Training to be an air ambulance doctor: Kate’s story


“If I’m in the middle of a field or on a roadside, we have to plan and act there and then rather than rely on someone else to get involved.”


Kate Allen is a registrar in the busy emergency department at Sunderland Royal Hospital. For the last year, she’s also been training as an air ambulance doctor with the Great North Air Ambulance Service (GNAAS).

It’s fair to say it’s been something of a culture shock to go beyond the relative luxury of four walls into the pre-hospital frontier, where often the only equipment available is that which is carried on the clinician’s back.

“There’s lots of pressure – even more than I thought,” she said. “But I love it.”

Kate is halfway through a two-year training programme with GNAAS which will accredit her with a pre-hospital subspecialty. During the programme, Kate splits her time between work at the hospital and on the aircraft, which roughly equates to two days on each per week.

The biggest change Kate said she had noticed in herself was not necessarily from a clinical perspective, although she has picked up skills specific to the pre-hospital environment along the way, but was more in the way she handled the “human factors” of managing the scene of an incident.

“We are such a small team on scene and we are working in remote places,” she said. “In A&E, if I need help with an airway problem, I’ll ask an anaesthestist. But if I’m in the middle of a field or on a roadside, we have to plan and act there and then rather than rely on someone else to get involved.”

Kate’s progression as a pre-hospital clinician has had a knock-on effect on her hospital work as well.

“When I got the job, I worried a little that as I’m used to being part of a big team, it might be difficult adapting to working in a team of just two or three.

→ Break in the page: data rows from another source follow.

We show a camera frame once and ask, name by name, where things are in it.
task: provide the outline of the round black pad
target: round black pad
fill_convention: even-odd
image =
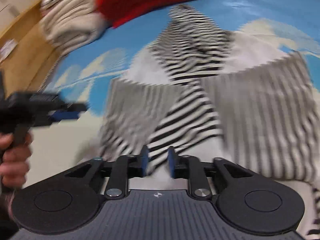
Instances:
[[[294,230],[304,214],[297,192],[262,176],[236,179],[219,195],[217,207],[236,228],[256,235]]]
[[[78,228],[94,217],[98,208],[98,195],[77,178],[39,182],[17,193],[12,202],[15,221],[40,234]]]
[[[36,207],[48,212],[56,212],[65,209],[71,202],[72,196],[68,192],[62,190],[42,192],[35,198]]]
[[[244,201],[248,207],[260,212],[272,212],[282,204],[281,198],[268,190],[252,191],[245,195]]]

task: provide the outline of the gray striped fabric
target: gray striped fabric
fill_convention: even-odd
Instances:
[[[315,199],[316,219],[313,221],[311,229],[304,238],[306,240],[320,239],[320,191],[313,188],[313,196]]]
[[[108,111],[101,127],[100,156],[139,154],[147,138],[178,100],[184,88],[111,80]]]
[[[234,162],[275,179],[315,179],[320,123],[298,52],[200,83],[220,115]]]
[[[150,46],[172,84],[216,75],[229,51],[229,35],[212,19],[185,4],[172,7],[172,21]]]

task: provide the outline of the metal pivot screw
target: metal pivot screw
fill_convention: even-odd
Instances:
[[[195,195],[198,197],[207,197],[210,195],[210,191],[205,188],[198,188],[195,190]]]
[[[109,197],[118,197],[122,194],[122,191],[118,188],[110,188],[106,191]]]

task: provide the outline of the white cloth
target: white cloth
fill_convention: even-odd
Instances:
[[[107,28],[95,9],[95,0],[62,0],[43,17],[40,28],[46,40],[66,55],[95,41]]]
[[[106,27],[107,22],[102,15],[93,12],[55,25],[47,39],[59,47],[62,55],[66,55],[98,39]]]
[[[40,21],[44,35],[50,36],[52,29],[71,19],[92,13],[96,9],[95,0],[62,0]]]
[[[233,40],[230,55],[226,59],[223,72],[231,73],[246,68],[251,68],[268,61],[279,59],[286,53],[273,48],[269,44],[247,35],[242,32],[233,32]],[[168,84],[170,83],[164,70],[158,65],[148,51],[148,46],[143,48],[133,59],[130,69],[124,74],[124,77],[136,82],[148,84]],[[223,150],[222,140],[219,137],[209,138],[203,143],[192,147],[184,152],[187,155],[195,155],[201,161],[210,162],[214,157],[224,157],[232,160],[231,155]],[[306,234],[312,227],[316,218],[314,210],[314,199],[312,187],[301,181],[282,181],[281,183],[293,188],[302,197],[305,203],[305,214],[297,229],[298,233],[306,237]],[[188,187],[185,179],[173,180],[170,178],[167,166],[161,166],[149,178],[130,179],[130,189],[186,189]]]

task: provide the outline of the wooden surface
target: wooden surface
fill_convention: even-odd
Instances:
[[[43,37],[38,22],[40,1],[19,15],[0,35],[0,47],[10,39],[18,42],[13,52],[2,62],[6,93],[17,90],[38,90],[60,53]]]

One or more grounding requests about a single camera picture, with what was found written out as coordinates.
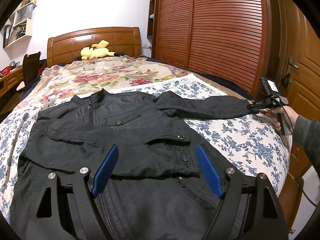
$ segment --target yellow plush toy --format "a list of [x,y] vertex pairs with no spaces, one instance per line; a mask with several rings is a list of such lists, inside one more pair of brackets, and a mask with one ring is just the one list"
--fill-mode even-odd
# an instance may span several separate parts
[[106,46],[108,46],[109,42],[100,41],[99,44],[92,44],[91,47],[85,47],[81,50],[81,59],[87,60],[92,58],[101,58],[106,56],[114,56],[115,52],[110,52]]

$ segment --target headboard panel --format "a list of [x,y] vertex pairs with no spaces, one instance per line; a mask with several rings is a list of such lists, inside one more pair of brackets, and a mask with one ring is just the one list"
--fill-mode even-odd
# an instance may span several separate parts
[[131,57],[140,56],[139,27],[103,27],[66,33],[48,39],[48,66],[68,63],[80,56],[80,51],[87,45],[109,42],[111,52],[124,52]]

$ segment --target wooden chair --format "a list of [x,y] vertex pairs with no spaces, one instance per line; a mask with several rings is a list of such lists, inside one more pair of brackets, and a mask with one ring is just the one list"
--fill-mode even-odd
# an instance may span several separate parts
[[40,51],[35,54],[24,55],[22,63],[22,73],[25,87],[27,87],[28,84],[33,81],[38,75],[40,55]]

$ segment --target blue floral blanket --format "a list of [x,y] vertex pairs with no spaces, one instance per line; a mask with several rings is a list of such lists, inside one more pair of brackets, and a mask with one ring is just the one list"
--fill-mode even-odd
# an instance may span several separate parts
[[[205,99],[226,93],[205,83],[193,74],[134,87],[108,90],[110,93],[141,91],[155,96],[169,91],[183,98]],[[91,93],[78,95],[86,97]],[[17,162],[24,149],[39,111],[69,101],[52,94],[45,102],[15,109],[0,124],[0,211],[9,221],[13,187],[17,181]],[[289,167],[291,137],[280,136],[271,119],[263,114],[231,120],[193,120],[185,122],[246,175],[267,174],[279,195]]]

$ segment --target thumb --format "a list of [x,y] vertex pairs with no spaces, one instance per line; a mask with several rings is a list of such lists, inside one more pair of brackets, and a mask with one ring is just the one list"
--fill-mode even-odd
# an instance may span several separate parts
[[272,112],[275,113],[275,114],[278,114],[278,113],[284,114],[284,110],[280,106],[278,106],[276,109],[273,109]]

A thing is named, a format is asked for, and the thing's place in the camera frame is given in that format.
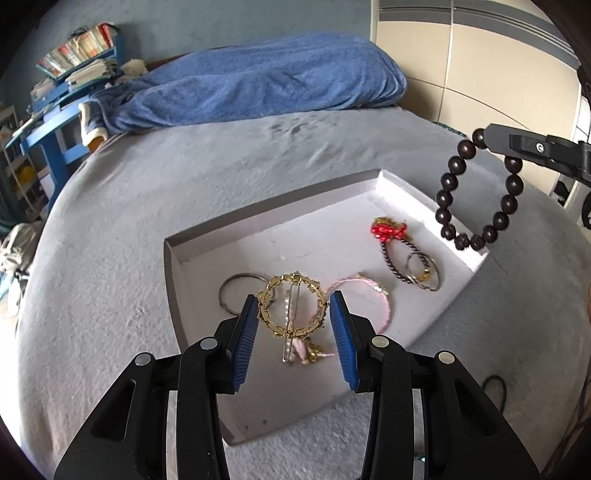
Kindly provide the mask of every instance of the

“But actually, in some respects, I now prefer having less people around in A&E. Instead, it’s all about having that well-drilled, well-briefed team with good communication that is so important with the air ambulance work.

“We are so spoilt in the UK in terms of having the availability of scans within 20 minutes of arrival at hospital. It means we don’t always need to rely on spotting problems as the machine will do that. You can’t rely on that out in the field – you have to be able to spot the symptoms of issues with a lung or spleen, for instance.”

Kate, originally from Bradford, joined GNAAS after applying through a national recruitment programme run by the Intercollegiate Board for Training in Pre-Hospital Emergency Medicine (IBTPHEM). The programme is aimed at creating a new generation of doctors who have focused on treating patients on the scene of an incident and in transit to hospital.

Last year, GNAAS clinicians published the first UK study which proves that a doctor and paramedic pre-hospital team improves survival from severe trauma. Lives are being saved and suffering eased on a regular basis as a result of the continued development of the air ambulance service and specifically the level of care on board. But this all depends on arming doctors like Kate with the skills and experience required to cope with the unique challenges posed by treating patients before they get to hospital.

Read more: How to become an air ambulance doctor

Kate applied through the national programme and nominated GNAAS as her preferred destination. After an interview and an assessment day with the charity, Kate was offered the post. But first she had to complete a month-long induction period which included the charity’s Pre-Hospital Emergency Anaesthesia (PHEA) course and the clinical and aviation modules of the Pre-Hospital Emergency Medicine Crew Course (PHEMCC), also run by the charity. She said this rigorous introduction, in which she learned from her future colleagues, has played a vital role in her adaptation to life on the aircraft.

She added: “I was on the course with clinicians from all over the country from all different organisations, but I was fortunate to be getting trained by the same people I ended up working with, so it was a good opportunity to get to know them and their way of working.

“I was also on the same course as GNAAS paramedic Steve Miles, for instance, and we worked closely together in that training environment. That experience of working as a team was beneficial when it came to us working together for real. We were able to hit the ground running.”